**Problem statement**.
Below are the entries to work from; restate word for word the portion that opens with the line containing "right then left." and closes with the line containing "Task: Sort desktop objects", keeping both.
Record excerpts section start
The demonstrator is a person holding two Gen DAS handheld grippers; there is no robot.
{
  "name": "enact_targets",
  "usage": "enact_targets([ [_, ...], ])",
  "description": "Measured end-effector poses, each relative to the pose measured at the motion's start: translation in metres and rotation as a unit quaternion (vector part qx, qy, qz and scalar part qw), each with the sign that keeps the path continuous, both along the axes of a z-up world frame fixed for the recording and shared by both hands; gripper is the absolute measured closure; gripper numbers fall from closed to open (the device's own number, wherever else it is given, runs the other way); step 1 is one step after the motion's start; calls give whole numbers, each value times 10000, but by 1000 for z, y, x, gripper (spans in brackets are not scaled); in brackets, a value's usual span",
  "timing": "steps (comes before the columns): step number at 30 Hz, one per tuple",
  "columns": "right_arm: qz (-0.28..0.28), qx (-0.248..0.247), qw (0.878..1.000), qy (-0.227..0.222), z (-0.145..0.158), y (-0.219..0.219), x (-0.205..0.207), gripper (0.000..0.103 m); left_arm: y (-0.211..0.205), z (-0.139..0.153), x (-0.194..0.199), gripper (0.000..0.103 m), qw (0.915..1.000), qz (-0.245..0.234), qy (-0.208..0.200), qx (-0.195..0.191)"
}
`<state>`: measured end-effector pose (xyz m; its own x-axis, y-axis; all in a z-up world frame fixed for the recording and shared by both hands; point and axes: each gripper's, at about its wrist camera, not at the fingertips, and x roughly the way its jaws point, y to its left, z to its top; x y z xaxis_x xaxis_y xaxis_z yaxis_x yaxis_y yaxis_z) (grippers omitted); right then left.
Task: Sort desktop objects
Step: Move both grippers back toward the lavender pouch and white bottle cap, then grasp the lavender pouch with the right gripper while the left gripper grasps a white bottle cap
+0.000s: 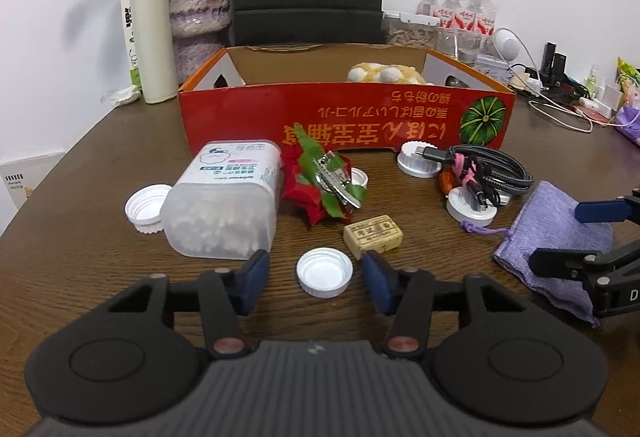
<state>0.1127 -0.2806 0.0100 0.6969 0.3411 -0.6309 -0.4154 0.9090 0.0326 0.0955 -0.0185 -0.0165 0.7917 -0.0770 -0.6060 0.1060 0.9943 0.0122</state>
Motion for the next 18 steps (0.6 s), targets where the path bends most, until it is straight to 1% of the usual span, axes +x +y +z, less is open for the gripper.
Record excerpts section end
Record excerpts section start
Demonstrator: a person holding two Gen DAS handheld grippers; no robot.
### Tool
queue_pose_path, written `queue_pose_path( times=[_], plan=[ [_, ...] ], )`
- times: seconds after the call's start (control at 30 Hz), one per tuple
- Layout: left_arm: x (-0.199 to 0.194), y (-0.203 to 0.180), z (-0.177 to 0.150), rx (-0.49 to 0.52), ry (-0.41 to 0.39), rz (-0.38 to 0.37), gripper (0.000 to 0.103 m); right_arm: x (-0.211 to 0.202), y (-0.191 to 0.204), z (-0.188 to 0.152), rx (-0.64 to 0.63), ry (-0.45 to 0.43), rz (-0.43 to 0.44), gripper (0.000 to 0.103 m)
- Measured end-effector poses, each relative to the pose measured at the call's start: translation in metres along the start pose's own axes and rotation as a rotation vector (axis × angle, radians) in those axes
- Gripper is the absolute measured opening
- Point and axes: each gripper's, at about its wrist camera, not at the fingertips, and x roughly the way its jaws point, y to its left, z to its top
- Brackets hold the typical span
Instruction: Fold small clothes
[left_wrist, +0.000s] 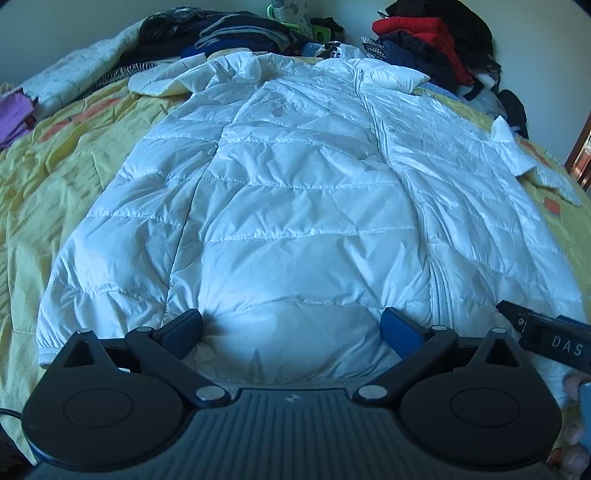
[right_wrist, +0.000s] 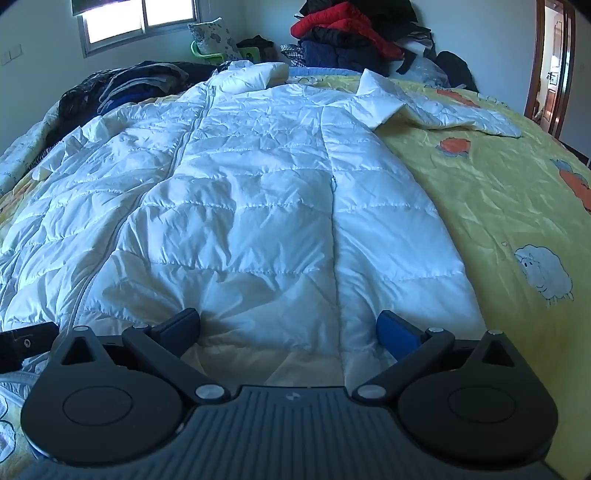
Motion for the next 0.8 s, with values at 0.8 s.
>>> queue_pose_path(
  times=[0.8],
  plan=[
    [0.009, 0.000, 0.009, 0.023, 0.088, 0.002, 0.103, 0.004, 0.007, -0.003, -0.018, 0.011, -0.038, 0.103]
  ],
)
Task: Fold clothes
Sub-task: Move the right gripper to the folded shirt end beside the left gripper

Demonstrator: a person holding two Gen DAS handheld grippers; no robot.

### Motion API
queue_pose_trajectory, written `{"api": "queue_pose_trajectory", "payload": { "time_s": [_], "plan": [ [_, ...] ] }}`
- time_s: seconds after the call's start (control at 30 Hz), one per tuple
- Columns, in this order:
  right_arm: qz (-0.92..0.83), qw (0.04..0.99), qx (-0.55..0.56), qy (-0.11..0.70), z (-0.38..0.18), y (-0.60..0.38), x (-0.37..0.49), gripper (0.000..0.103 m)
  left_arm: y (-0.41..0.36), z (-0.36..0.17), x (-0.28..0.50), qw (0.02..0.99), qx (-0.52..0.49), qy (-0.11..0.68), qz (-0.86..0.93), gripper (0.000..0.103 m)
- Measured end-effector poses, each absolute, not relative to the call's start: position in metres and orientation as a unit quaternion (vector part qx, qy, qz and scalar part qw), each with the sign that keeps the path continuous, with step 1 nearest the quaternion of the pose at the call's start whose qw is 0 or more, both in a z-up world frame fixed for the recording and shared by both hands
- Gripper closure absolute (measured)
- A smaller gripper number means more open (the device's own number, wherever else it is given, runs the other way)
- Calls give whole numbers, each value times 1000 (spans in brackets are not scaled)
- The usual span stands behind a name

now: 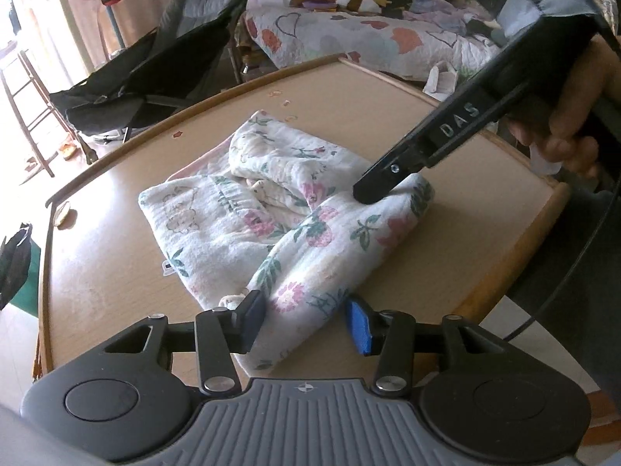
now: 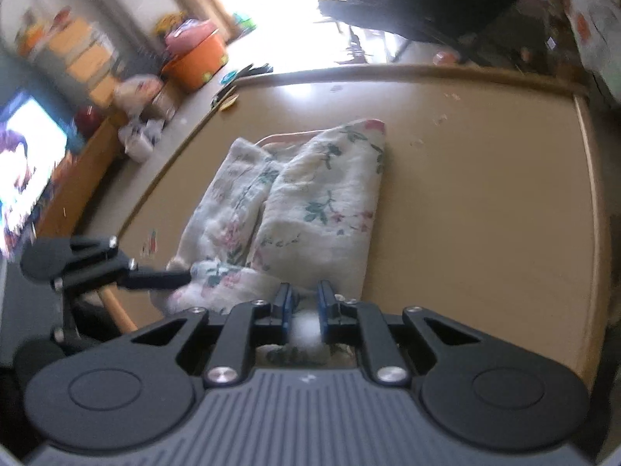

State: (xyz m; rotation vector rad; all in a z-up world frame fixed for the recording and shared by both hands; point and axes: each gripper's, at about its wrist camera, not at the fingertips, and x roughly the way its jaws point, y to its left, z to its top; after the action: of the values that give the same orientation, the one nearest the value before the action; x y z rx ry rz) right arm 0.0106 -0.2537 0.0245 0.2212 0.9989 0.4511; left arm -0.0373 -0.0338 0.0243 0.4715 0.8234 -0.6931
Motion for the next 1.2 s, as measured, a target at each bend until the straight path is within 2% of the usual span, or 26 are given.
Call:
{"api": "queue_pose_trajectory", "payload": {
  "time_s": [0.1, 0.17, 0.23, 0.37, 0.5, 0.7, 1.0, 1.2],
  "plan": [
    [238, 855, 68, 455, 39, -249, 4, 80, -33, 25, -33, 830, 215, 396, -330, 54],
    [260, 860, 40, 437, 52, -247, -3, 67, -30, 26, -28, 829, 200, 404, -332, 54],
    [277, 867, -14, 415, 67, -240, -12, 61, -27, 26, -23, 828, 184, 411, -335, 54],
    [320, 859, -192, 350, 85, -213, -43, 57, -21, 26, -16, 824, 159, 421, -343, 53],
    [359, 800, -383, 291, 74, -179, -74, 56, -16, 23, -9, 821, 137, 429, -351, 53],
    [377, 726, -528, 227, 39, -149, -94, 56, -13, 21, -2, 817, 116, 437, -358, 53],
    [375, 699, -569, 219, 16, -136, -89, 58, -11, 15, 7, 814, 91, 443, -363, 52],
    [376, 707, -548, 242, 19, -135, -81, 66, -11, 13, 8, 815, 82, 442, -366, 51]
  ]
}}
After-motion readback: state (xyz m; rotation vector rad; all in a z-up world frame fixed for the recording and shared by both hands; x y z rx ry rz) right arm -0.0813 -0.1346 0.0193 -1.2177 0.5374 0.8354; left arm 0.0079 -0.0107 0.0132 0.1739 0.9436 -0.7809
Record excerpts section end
**Answer space**.
`<state>`: measured end-effector pose (xyz m; its own x-axis, y-axis; all in a z-up world frame fixed for the recording and shared by both hands; point and axes: each gripper's, at about its wrist camera, not at the fingertips, and x roughly the way its jaws point, y to its left, z to its top; x y z xaxis_x xaxis_y xaxis_z yaxis_x yaxis_y yaxis_z) (grippers omitted); right then left.
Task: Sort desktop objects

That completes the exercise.